Up to and including the line with "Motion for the", reproduce the listing below exactly, beginning at its first line.
-------- Data for this exercise
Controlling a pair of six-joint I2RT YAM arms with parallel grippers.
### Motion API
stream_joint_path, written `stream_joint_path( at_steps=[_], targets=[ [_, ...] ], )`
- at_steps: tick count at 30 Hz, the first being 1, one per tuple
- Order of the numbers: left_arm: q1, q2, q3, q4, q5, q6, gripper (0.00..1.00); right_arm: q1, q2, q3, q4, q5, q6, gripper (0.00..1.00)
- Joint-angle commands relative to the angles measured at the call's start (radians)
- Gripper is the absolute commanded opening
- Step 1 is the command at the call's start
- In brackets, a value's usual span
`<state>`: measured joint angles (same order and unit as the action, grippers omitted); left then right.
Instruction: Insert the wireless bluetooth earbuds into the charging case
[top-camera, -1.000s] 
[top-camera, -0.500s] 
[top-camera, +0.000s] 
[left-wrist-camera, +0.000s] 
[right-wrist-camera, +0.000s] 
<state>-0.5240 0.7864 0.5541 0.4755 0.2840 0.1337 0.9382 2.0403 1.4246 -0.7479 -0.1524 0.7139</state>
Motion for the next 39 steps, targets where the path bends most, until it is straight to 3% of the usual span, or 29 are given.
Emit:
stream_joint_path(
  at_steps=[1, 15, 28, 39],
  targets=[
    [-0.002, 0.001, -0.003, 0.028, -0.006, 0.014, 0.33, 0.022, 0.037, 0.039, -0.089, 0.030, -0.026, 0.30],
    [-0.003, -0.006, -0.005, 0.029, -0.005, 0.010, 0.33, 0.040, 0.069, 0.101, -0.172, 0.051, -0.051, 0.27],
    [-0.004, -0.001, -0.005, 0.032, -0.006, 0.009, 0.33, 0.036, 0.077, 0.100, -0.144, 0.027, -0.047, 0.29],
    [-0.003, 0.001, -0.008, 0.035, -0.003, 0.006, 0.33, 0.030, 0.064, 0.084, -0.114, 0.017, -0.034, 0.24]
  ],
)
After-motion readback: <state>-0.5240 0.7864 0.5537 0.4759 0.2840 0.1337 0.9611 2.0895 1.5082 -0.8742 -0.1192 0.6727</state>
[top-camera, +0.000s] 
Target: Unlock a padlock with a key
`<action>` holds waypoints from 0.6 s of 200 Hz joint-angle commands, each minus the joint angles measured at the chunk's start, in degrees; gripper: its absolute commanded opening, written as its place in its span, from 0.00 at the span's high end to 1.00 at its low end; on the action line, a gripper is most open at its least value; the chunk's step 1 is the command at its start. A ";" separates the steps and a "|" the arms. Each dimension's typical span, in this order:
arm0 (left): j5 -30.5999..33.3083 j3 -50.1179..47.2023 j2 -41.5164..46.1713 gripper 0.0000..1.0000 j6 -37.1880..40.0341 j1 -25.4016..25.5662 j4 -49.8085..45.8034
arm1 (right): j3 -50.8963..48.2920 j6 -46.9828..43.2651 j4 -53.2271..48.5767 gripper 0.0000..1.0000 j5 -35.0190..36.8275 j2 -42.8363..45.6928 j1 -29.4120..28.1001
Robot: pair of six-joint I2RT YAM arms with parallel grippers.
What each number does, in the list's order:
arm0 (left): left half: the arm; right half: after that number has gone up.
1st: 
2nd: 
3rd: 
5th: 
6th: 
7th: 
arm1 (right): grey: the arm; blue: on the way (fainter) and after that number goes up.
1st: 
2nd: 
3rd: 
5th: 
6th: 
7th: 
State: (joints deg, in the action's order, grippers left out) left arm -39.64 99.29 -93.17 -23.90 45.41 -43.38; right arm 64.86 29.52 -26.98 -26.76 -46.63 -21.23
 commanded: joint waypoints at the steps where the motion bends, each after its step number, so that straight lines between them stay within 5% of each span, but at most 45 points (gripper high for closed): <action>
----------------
#### [Exercise result]
Controlling a pair of six-joint I2RT YAM arms with parallel grippers.
### Motion API
stream_joint_path, written `stream_joint_path( at_steps=[_], targets=[ [_, ...] ], )`
- at_steps: tick count at 30 Hz, the first being 1, one per tuple
- Order of the numbers: left_arm: q1, q2, q3, q4, q5, q6, gripper (0.00..1.00); right_arm: q1, q2, q3, q4, q5, q6, gripper (0.00..1.00)
- Joint-angle commands relative to the angles measured at the call's start (radians)
- Gripper is the absolute commanded opening
- Step 1 is the command at the call's start
- In brackets, a value's usual span
`<state>`: measured joint angles (same order and unit as the action, grippers omitted); left then right.
Instruction: Insert the wireless bluetooth earbuds into the charging case
[top-camera, -1.000s] 
[top-camera, -0.500s] 
[top-camera, +0.000s] 
[left-wrist-camera, +0.000s] 
[right-wrist-camera, +0.000s] 
<state>-0.5240 0.7864 0.5541 0.4755 0.2840 0.1337 0.9382 2.0403 1.4246 -0.7479 -0.1524 0.7139</state>
Motion for the next 39 steps, targets where the path bends most, until it is straight to 3% of the usual span, or 29 are given.

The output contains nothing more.